The session faced issues from the start–a lot of people sent abstracts but ended up canceling, I was so busy with the Blogging and Archaeology session at the SAA that I neglected some finer points of organization, and I almost canceled the whole thing more than once. It was good that I didn’t.
There were four fantastic papers presented by people from four different places–England, Ireland, Australia, and the US. The papers were diverse in their content, but all grappled with the place of graffiti in archaeological research and in wider cultural heritage. The international scope of the research was impressive and the authors of the papers were obviously intensely engaged in the interpretation of graffiti. A traditional discussion session after the papers would have been lively, fun, and satisfying–you can tell by the abstracts that we were doing something right. But we did something different.
Two members of the Black Diamonds Shining Collective, Deadeyes and Safety First came up from Oakland to conduct a live painting session and discussion of the papers. I had given them the choice, they could just talk or just paint or do a mixture of both. The session was a bit chaotic and ran over time, but at the end of the last presentation, we cleared a big space in front and brought in the large, prepared scrap of wood that I salvaged from Berkeley’s art practice department (thanks, Nick!).
Deadeyes and Safety First started painting and the room was absolutely silent. Multinationalism aside, everyone in the room was academic & white, while the graffiti artists were black. Were they just performing? Was it a strange, silent, live, Othering-event? Afterwards, several people confessed their enormous discomfort at this intense scopophilic moment. The presumed silence of our research subject was made real, highlighting the epistemic injustice that underlies academic research.

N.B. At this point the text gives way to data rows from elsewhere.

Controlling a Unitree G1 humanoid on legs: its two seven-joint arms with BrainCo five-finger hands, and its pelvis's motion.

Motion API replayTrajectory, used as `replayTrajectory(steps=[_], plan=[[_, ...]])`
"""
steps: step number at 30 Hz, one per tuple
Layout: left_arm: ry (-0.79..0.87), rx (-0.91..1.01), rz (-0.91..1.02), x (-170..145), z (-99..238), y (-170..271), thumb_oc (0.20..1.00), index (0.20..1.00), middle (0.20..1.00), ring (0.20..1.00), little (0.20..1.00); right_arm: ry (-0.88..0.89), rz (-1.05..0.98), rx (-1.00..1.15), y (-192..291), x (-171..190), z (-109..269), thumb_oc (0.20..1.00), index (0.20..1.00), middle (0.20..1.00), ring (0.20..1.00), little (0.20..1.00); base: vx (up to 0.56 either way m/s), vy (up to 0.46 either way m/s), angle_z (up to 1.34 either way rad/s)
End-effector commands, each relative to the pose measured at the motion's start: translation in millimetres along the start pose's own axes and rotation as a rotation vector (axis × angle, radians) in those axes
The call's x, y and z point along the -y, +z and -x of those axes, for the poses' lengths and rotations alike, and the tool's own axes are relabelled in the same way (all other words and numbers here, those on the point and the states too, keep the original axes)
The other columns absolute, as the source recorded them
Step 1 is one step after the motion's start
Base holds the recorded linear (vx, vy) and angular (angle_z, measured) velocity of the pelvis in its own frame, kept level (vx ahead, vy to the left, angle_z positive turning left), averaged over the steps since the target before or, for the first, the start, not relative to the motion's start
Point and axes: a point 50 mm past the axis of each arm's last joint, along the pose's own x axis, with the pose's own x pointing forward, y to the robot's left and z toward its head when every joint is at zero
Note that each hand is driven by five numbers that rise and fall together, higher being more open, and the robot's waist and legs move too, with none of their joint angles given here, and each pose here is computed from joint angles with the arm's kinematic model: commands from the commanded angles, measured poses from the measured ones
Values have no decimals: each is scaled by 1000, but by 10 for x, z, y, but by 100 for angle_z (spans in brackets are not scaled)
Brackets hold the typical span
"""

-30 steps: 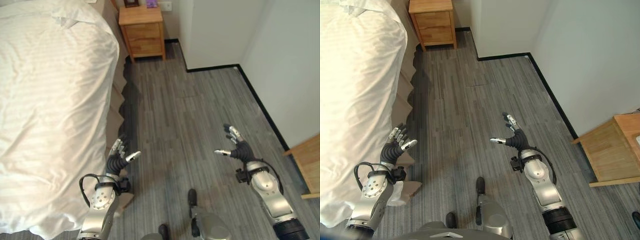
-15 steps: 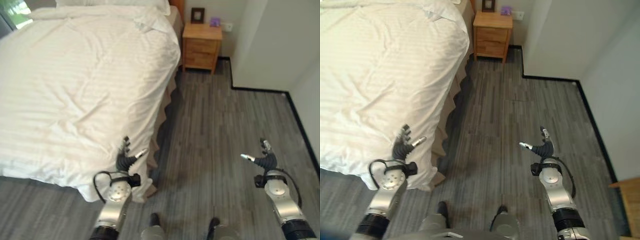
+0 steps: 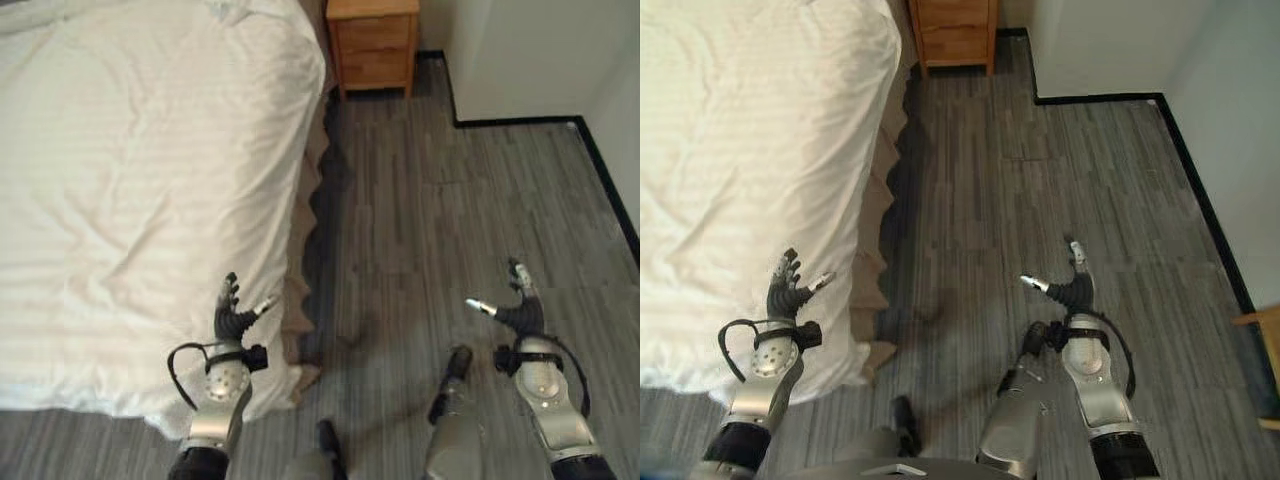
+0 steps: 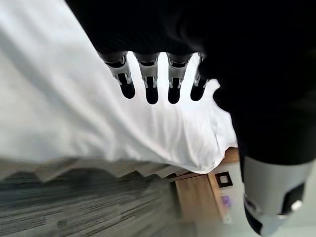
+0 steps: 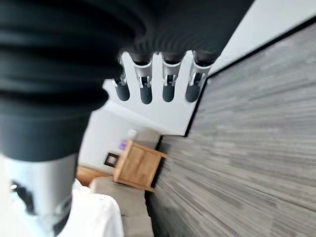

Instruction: Making the bed.

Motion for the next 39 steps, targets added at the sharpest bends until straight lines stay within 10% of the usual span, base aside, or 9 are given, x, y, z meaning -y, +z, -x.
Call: replayTrajectory(steps=[1, 23, 39], plan=[[-68, 174, 45, 116, -87, 357, 1000, 1000, 1000, 1000, 1000, -6, -58, 172, 347, 108, -185, 1000, 1000, 1000, 1000, 1000, 445, -433, -6], [-52, 8, 0, -105, 217, -30, 1000, 1000, 1000, 1000, 1000, 140, 73, 107, 150, -45, -44, 1000, 1000, 1000, 1000, 1000, 764, 13, -39], [-22, 98, 81, -14, 84, 171, 1000, 1000, 1000, 1000, 1000, 121, 63, 94, 144, 19, -71, 1000, 1000, 1000, 1000, 1000, 695, -162, 136]])
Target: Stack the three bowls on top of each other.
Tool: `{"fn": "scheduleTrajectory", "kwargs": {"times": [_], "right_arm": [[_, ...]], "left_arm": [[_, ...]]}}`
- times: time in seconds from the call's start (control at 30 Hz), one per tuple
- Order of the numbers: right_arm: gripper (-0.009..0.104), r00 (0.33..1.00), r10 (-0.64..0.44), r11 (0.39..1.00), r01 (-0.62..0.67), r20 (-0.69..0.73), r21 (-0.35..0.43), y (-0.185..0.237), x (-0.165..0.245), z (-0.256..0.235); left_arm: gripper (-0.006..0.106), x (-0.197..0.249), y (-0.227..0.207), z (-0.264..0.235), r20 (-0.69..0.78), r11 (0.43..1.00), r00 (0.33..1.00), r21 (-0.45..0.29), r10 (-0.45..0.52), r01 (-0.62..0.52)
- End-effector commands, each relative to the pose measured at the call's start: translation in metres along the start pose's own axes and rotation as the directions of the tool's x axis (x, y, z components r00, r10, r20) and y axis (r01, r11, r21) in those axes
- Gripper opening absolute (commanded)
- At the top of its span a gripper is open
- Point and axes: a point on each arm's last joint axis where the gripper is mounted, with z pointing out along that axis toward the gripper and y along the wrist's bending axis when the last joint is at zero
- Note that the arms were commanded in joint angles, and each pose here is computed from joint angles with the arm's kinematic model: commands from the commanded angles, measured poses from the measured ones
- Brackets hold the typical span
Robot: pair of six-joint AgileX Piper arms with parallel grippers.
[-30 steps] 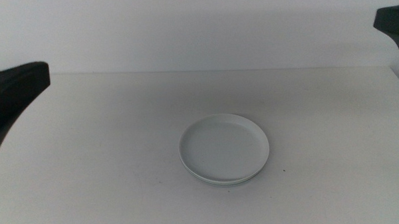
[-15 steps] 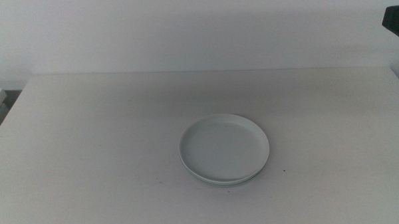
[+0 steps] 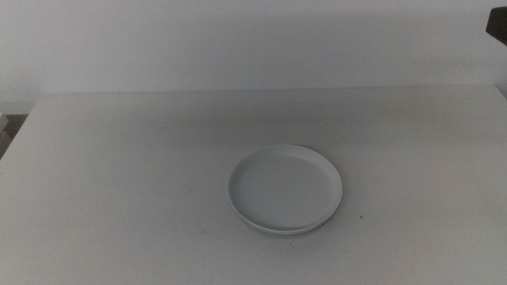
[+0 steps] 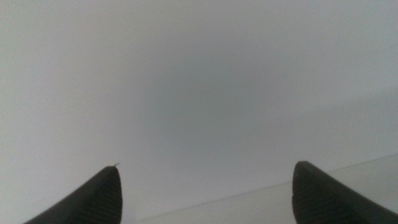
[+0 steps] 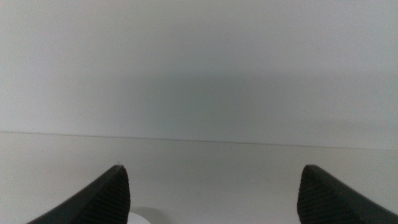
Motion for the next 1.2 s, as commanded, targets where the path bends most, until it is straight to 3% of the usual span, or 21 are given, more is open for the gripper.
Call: {"fn": "scheduleTrajectory", "kwargs": {"times": [0.0,0.07,0.2,0.33,0.47,0.63,0.7,0.77,1.17], "right_arm": [[0.082,1.000,-0.001,1.000,0.001,0.000,0.011,-0.002,0.003,0.001],[0.082,1.000,-0.019,1.000,0.018,0.012,0.019,-0.003,0.009,-0.004],[0.082,0.978,-0.122,0.991,0.111,0.169,0.072,-0.009,0.030,-0.027],[0.082,0.983,-0.122,0.989,0.108,0.139,0.104,-0.019,0.099,-0.047],[0.082,0.985,-0.109,0.979,0.083,0.132,0.188,-0.031,0.164,-0.072],[0.082,0.975,-0.115,0.969,0.067,0.192,0.238,-0.036,0.213,-0.083],[0.082,0.961,-0.127,0.969,0.068,0.244,0.237,-0.034,0.215,-0.089],[0.082,0.976,-0.121,0.969,0.077,0.181,0.234,-0.034,0.222,-0.090],[0.082,0.972,-0.138,0.967,0.090,0.192,0.240,-0.034,0.221,-0.090]], "left_arm": [[0.094,0.009,0.000,0.004,0.010,1.000,1.000,-0.019,-0.001,0.001],[0.094,0.022,-0.002,0.006,-0.003,1.000,1.000,-0.023,-0.004,0.004],[0.094,0.060,-0.010,-0.003,-0.049,1.000,0.999,-0.013,-0.019,0.018],[0.094,0.114,-0.022,-0.018,-0.090,1.000,0.996,-0.012,-0.023,0.022],[0.094,0.170,-0.035,-0.034,-0.113,0.999,0.993,-0.005,-0.040,0.040],[0.094,0.201,-0.042,-0.041,-0.097,1.000,0.995,-0.009,-0.027,0.026],[0.094,0.201,-0.042,-0.041,-0.103,1.000,0.994,-0.009,-0.027,0.026],[0.094,0.199,-0.041,-0.041,-0.080,1.000,0.996,-0.018,-0.027,0.025],[0.094,0.197,-0.041,-0.041,-0.061,0.997,0.995,-0.018,-0.081,0.080]]}}
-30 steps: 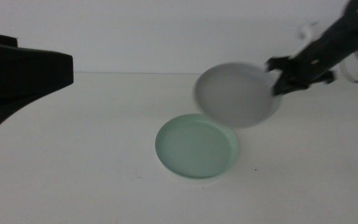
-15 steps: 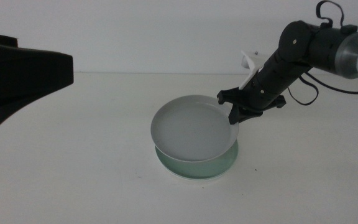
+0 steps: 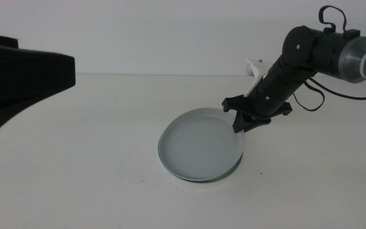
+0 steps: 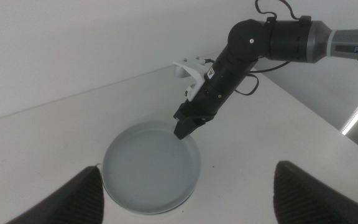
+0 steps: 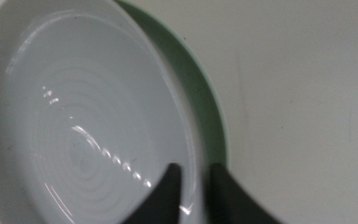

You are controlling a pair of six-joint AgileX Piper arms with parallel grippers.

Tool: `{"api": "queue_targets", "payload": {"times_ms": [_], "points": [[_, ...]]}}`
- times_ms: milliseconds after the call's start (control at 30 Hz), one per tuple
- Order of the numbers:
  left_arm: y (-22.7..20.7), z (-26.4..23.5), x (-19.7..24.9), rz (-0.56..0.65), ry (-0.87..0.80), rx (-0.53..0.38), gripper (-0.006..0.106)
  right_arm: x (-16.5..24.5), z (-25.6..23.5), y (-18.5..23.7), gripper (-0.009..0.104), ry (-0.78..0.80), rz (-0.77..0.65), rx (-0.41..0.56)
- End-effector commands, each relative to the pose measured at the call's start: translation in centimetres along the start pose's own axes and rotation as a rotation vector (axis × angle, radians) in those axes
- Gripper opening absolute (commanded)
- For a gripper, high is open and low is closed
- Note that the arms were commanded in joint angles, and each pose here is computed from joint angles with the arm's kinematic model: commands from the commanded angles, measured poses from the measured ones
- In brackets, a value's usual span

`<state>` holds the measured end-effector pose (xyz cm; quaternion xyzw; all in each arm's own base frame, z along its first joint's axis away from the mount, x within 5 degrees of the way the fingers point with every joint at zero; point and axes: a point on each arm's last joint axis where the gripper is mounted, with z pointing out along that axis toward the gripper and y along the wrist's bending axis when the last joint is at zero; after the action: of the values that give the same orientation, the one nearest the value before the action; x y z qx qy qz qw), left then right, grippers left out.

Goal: Stack the three bowls on top of each other.

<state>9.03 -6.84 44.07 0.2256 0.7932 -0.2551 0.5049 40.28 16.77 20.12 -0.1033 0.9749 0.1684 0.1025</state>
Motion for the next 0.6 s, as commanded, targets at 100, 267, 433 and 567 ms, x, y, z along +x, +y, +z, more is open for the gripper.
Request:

Deadeyes capped his pen, stood up and turned around. He spoke, outlining his decade-long interest in and documentation of Oakland graffiti art and the intensely personal and political nature of graffiti, emphasizing the sociality in their chosen form of expression. Suddenly, the focus of the room shifted, and these academic archaeologists had the creator of their studied object pushing back, correcting assumptions, and throwing into question the entire enterprise. Safety First chimed in at times while still working on the painting.
I came away from the session humbled but also re-energized. This, to me, more than studying the ruins of theme parks or dismantling vans, was the archaeology of the contemporary. Having graffiti artists live-paint their reaction to the papers was dangerous–I actually had no idea how dangerous until I was in the room, watching the collision of these spheres. It was endangering our precious research, our preferred notions of how material culture was made, and how conferences should be run.
I still haven’t fully digested the whole experience, and I’ll be following up with the individual session participants and discussants. Changing archaeological conferences is hard, and risky, and most people resist, probably with good reason. That’s why we still sit in rooms, reading page after page, flicking through powerpoints. It’s comfortable. It’s safe. I was deeply relieved to read a paper in such a session the very next day.